[Stored data]
-- Opening Marker --
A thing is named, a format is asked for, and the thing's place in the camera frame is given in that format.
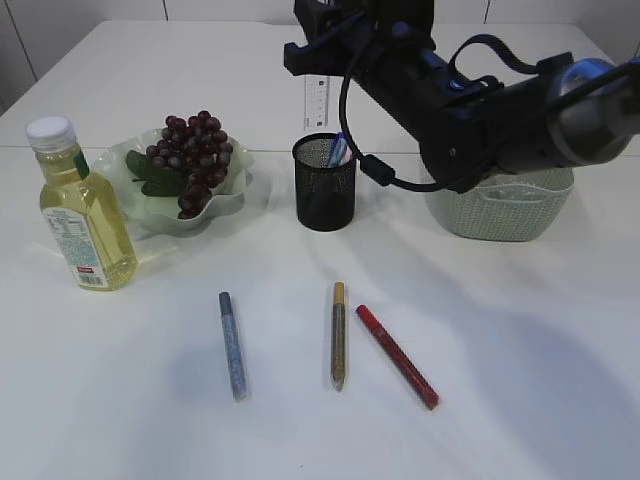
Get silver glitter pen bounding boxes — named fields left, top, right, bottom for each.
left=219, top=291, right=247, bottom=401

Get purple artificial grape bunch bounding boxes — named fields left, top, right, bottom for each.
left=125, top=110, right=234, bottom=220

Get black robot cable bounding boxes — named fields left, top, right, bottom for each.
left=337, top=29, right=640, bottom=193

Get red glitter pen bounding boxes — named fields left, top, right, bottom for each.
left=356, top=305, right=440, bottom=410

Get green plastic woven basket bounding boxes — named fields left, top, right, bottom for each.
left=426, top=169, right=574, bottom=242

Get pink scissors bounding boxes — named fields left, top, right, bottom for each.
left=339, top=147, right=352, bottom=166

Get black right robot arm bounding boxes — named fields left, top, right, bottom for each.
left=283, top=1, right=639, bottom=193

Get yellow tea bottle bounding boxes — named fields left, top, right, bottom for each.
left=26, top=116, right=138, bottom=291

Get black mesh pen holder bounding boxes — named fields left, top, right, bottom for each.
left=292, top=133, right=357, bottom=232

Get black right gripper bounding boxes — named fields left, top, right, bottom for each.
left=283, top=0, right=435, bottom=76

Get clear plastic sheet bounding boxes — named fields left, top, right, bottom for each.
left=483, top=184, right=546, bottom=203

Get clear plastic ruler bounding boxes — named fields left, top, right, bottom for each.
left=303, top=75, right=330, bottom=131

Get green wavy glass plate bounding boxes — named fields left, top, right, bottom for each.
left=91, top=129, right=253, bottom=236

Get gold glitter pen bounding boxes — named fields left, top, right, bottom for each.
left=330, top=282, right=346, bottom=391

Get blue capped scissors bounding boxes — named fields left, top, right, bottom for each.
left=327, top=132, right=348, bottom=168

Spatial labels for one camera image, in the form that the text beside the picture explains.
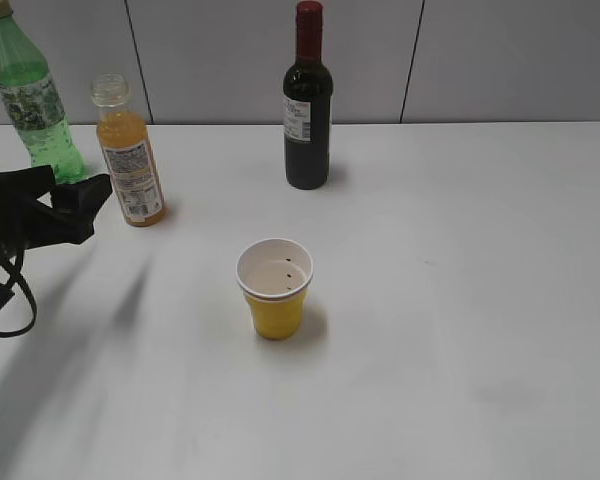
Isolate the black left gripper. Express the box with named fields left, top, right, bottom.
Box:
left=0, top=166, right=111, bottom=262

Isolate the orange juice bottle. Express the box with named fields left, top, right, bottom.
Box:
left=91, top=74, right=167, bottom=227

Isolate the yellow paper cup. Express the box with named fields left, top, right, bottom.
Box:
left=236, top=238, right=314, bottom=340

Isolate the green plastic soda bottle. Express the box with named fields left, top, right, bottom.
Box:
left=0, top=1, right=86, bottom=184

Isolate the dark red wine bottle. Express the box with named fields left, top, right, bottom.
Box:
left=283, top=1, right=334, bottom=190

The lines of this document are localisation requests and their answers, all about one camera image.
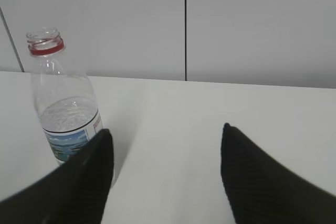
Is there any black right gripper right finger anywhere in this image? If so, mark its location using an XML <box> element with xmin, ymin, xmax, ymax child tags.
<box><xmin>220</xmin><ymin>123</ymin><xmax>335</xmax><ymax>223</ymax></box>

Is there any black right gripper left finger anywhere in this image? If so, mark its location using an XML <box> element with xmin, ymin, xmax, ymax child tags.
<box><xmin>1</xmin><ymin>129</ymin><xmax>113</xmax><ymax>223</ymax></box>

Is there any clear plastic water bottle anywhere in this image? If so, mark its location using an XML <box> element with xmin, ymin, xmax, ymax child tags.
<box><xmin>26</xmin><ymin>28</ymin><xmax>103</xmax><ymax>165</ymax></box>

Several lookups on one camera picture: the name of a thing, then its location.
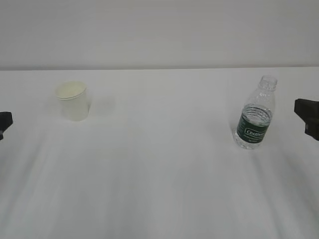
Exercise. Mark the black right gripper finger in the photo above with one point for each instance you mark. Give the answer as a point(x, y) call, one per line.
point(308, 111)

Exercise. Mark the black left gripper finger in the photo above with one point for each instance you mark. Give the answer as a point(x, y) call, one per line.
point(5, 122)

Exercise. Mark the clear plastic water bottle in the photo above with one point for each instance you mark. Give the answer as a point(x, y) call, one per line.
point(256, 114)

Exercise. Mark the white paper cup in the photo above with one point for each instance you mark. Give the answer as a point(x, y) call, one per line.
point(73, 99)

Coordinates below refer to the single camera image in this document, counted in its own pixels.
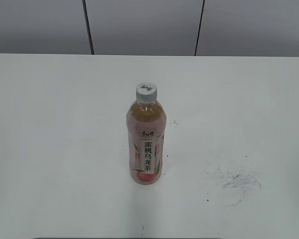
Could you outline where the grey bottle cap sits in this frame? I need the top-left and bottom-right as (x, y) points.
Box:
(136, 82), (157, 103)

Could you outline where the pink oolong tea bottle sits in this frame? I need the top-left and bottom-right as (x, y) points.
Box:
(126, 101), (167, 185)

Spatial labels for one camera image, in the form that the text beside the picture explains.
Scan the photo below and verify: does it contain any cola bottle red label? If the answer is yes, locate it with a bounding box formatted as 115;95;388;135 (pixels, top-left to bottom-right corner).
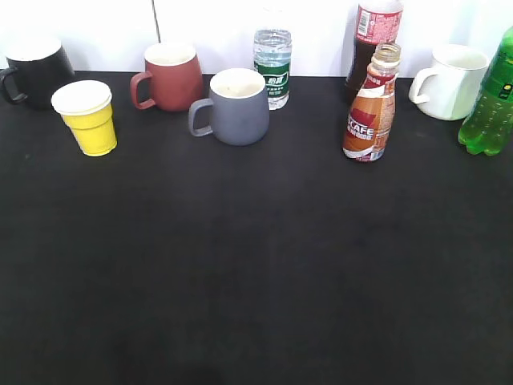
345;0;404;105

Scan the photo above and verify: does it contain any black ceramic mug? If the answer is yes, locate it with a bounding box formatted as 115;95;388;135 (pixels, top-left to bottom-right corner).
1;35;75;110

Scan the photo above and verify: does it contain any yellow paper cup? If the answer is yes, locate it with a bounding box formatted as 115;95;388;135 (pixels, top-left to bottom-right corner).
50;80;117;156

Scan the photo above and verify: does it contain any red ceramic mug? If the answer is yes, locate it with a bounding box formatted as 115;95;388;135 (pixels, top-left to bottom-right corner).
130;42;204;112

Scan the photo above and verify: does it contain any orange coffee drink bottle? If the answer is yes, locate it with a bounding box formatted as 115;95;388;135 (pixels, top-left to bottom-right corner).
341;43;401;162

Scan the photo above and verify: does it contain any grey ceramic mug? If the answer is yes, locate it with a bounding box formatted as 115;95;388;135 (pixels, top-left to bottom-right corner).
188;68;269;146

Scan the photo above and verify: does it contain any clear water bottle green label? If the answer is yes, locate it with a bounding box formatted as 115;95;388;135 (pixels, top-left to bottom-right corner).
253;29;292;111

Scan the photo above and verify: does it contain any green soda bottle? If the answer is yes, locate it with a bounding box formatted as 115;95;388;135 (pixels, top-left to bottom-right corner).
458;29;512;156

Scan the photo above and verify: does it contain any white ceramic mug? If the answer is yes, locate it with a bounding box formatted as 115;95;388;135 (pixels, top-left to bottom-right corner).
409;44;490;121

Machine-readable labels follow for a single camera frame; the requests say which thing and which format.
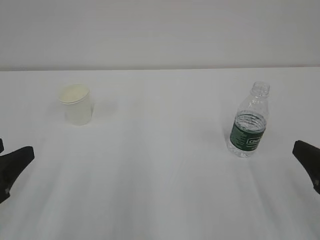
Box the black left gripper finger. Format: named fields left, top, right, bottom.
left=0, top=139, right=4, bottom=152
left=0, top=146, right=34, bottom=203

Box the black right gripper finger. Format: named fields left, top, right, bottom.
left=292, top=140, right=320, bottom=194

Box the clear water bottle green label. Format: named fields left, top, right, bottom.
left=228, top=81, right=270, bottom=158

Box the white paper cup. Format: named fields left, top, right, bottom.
-- Closing Marker --
Each record has to be set down verbatim, and the pictures must not appear in the copy.

_Exercise result_
A thing is named, a format is asked for, and the thing's place in the camera frame is given in that format.
Get silver glitter pen bounding boxes — named fields left, top, right, bottom for each.
left=219, top=291, right=247, bottom=401

Get purple artificial grape bunch bounding boxes — named fields left, top, right, bottom for each.
left=125, top=110, right=234, bottom=220

Get black robot cable bounding boxes — named fields left, top, right, bottom for each.
left=337, top=29, right=640, bottom=193

Get red glitter pen bounding boxes — named fields left, top, right, bottom for each.
left=356, top=305, right=440, bottom=410

Get green plastic woven basket bounding boxes — named fields left, top, right, bottom for each.
left=426, top=169, right=574, bottom=242

Get pink scissors bounding boxes — named fields left, top, right, bottom for each.
left=339, top=147, right=352, bottom=166

Get black right robot arm bounding boxes — named fields left, top, right, bottom for each.
left=283, top=1, right=639, bottom=193

Get yellow tea bottle bounding boxes — named fields left, top, right, bottom for each.
left=26, top=116, right=138, bottom=291

Get black mesh pen holder bounding boxes — named fields left, top, right, bottom for each.
left=292, top=133, right=357, bottom=232

Get black right gripper bounding boxes — named fields left, top, right, bottom for each.
left=283, top=0, right=435, bottom=76

Get clear plastic sheet bounding boxes — named fields left, top, right, bottom for each.
left=483, top=184, right=546, bottom=203

Get clear plastic ruler bounding boxes — named fields left, top, right, bottom for each.
left=303, top=75, right=330, bottom=131

Get green wavy glass plate bounding boxes — named fields left, top, right, bottom for each.
left=91, top=129, right=253, bottom=236

Get gold glitter pen bounding boxes — named fields left, top, right, bottom for each.
left=330, top=282, right=346, bottom=391

Get blue capped scissors bounding boxes — named fields left, top, right, bottom for each.
left=327, top=132, right=348, bottom=168

Spatial labels for one camera image, in the form that the text beside the picture explains.
Isolate the black left gripper. Express the box with named fields left, top, right, bottom.
Box:
left=0, top=166, right=111, bottom=262

Isolate the orange juice bottle. Express the box with named fields left, top, right, bottom.
Box:
left=91, top=74, right=167, bottom=227

Isolate the yellow paper cup. Express the box with named fields left, top, right, bottom.
Box:
left=236, top=238, right=314, bottom=340

Isolate the green plastic soda bottle. Express the box with named fields left, top, right, bottom.
Box:
left=0, top=1, right=86, bottom=184

Isolate the dark red wine bottle. Express the box with named fields left, top, right, bottom.
Box:
left=283, top=1, right=334, bottom=190

The lines of this document are localisation requests and their answers, all about one camera image.
Is there any black right gripper right finger anywhere in this image? If so, mark its location using an XML <box> element with xmin, ymin, xmax, ymax child tags.
<box><xmin>220</xmin><ymin>123</ymin><xmax>335</xmax><ymax>223</ymax></box>

Is there any black right gripper left finger anywhere in this image? If so, mark its location using an XML <box> element with xmin, ymin, xmax, ymax child tags.
<box><xmin>1</xmin><ymin>129</ymin><xmax>113</xmax><ymax>223</ymax></box>

Is there any clear plastic water bottle anywhere in this image? If so, mark its location using an XML <box> element with xmin, ymin, xmax, ymax child tags.
<box><xmin>26</xmin><ymin>28</ymin><xmax>103</xmax><ymax>165</ymax></box>

Several lookups on one camera picture: the name of a thing, then its location.
Exercise. Mark the black right gripper finger in the photo above with one point for each instance you mark. Give the answer as a point(x, y) call, one per line.
point(308, 111)

Exercise. Mark the black left gripper finger in the photo above with one point for each instance you mark. Give the answer as a point(x, y) call, one per line.
point(5, 122)

Exercise. Mark the clear plastic water bottle in the photo above with one point for each instance you mark. Give the answer as a point(x, y) call, one per line.
point(256, 114)

Exercise. Mark the white paper cup in the photo above with one point for each instance you mark. Give the answer as a point(x, y) call, one per line.
point(73, 99)

Coordinates below refer to the single camera image in this document, counted in its own pixels.
Could you outline where the grey bottle cap sits in this frame? I need the top-left and bottom-right as (x, y) points.
Box:
(136, 82), (157, 103)

Could you outline where the pink oolong tea bottle sits in this frame? I need the top-left and bottom-right as (x, y) points.
Box:
(126, 101), (167, 185)

Spatial labels for one camera image, in the form that the text beside the picture explains.
Scan the photo below and verify: does it contain any cola bottle red label? If the answer is yes, locate it with a bounding box formatted as 115;95;388;135 (pixels, top-left to bottom-right corner).
345;0;404;105

Scan the photo above and verify: does it contain any black ceramic mug? If the answer is yes, locate it with a bounding box formatted as 115;95;388;135 (pixels, top-left to bottom-right corner).
1;35;75;110

Scan the photo above and verify: does it contain any yellow paper cup? If the answer is yes, locate it with a bounding box formatted as 115;95;388;135 (pixels, top-left to bottom-right corner).
50;80;117;156

Scan the photo above and verify: does it contain any red ceramic mug? If the answer is yes, locate it with a bounding box formatted as 115;95;388;135 (pixels, top-left to bottom-right corner).
130;42;204;112

Scan the photo above and verify: does it contain any orange coffee drink bottle? If the answer is yes, locate it with a bounding box formatted as 115;95;388;135 (pixels, top-left to bottom-right corner).
341;43;401;162

Scan the photo above and verify: does it contain any grey ceramic mug? If the answer is yes, locate it with a bounding box formatted as 115;95;388;135 (pixels, top-left to bottom-right corner).
188;68;269;146

Scan the photo above and verify: does it contain any clear water bottle green label? If the answer is yes, locate it with a bounding box formatted as 115;95;388;135 (pixels, top-left to bottom-right corner).
253;29;292;111

Scan the photo above and verify: does it contain any green soda bottle? If the answer is yes, locate it with a bounding box formatted as 115;95;388;135 (pixels, top-left to bottom-right corner).
458;29;512;156

Scan the photo above and verify: does it contain any white ceramic mug? If the answer is yes, locate it with a bounding box formatted as 115;95;388;135 (pixels, top-left to bottom-right corner).
409;44;490;121

Machine-readable labels follow for a single camera frame; the requests say which thing and which format.
Box the black left gripper finger. Format: named fields left, top, right, bottom.
left=0, top=139, right=4, bottom=152
left=0, top=146, right=34, bottom=203

Box the black right gripper finger. Format: named fields left, top, right, bottom.
left=292, top=140, right=320, bottom=194

Box the clear water bottle green label. Format: named fields left, top, right, bottom.
left=228, top=81, right=270, bottom=158

Box the white paper cup. Format: named fields left, top, right, bottom.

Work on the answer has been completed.